Type the following javascript code in any part of the blank page.
<script>
window.location = “your link here”;
</script>​
Replace *your link here* with your orkut profile url which will basically look like this **www.orkut.com/Profile.aspx?uid=8454709067165079466*
You can find your profile url by login into Orkut and clicking the *Profile *link in your homepage, then copy the profile link which appears in the address bar.
After making changes in the javascript code click the *Save Changes* button
Now click *Publish button* to publish your webpage. Cool you are ready to launch your custom url.
Just navigate to your address bar and type **xxx.googlepages.com* (example) and click ok ……..zooooooooooooo you will be re-directed to your orkut profile page.
*Advantages of using this technique:*
You can easily share your profile URL with your friends, family or post this URL in your *weblog* or *website*.
Now they no longer need to remember those long URL to add you as friend.
Also you can create a custom url in your domain name (if you own a domain address) by using the *.htaccess* technique. You can also use re-direction service sites like SnipUrl, Co.nr, shorturls.co.uk and other sites but it depends on own risk whereas by using this technique you have a google domain url.
 Please comment if you have any queries and help related to this technique. Your suggestions are most expected.


----------



## blueshift (Jan 26, 2007)

Thank you.


----------



## Pathik (Jan 29, 2007)

man whats new in this... jus normal redirection....
i m using it already but wit another site since a month...
__________
man whats new in this... jus normal redirection....
i m using it already but wit another site since a month...


----------



## Manshahia (Jan 30, 2007)

Pathiks said:
			
		

> man whats new in this... jus normal redirection....
> i m using it already but wit another site since a month...
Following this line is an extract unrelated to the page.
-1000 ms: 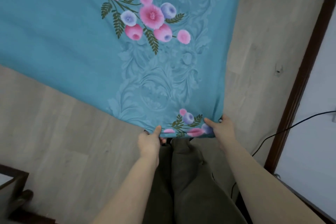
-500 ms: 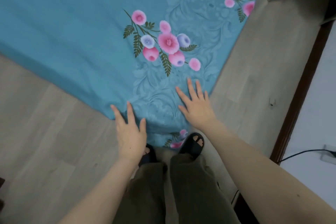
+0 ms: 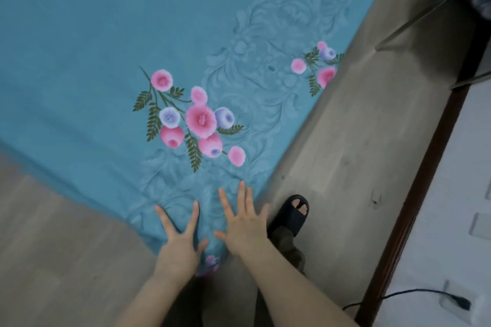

Somebody is sharing information, thats enough.
And also nobody knws everything. There r many people who dont knw this.


----------



## NIGHTMARE (Jan 30, 2007)

thanks


----------



## peace_loving_guy (Jan 31, 2007)

Manshahia said:
			
		

> Somebody is sharing information, thats enough.
> And also nobody knws everything. There r many people who dont knw this.



I agree with Manshahia. We shud appreciate it rather thn criticizing it. Thanks sankaranand for sharing the info.


----------



## Tech Geek (Feb 4, 2007)

Thanks
Nice tut


----------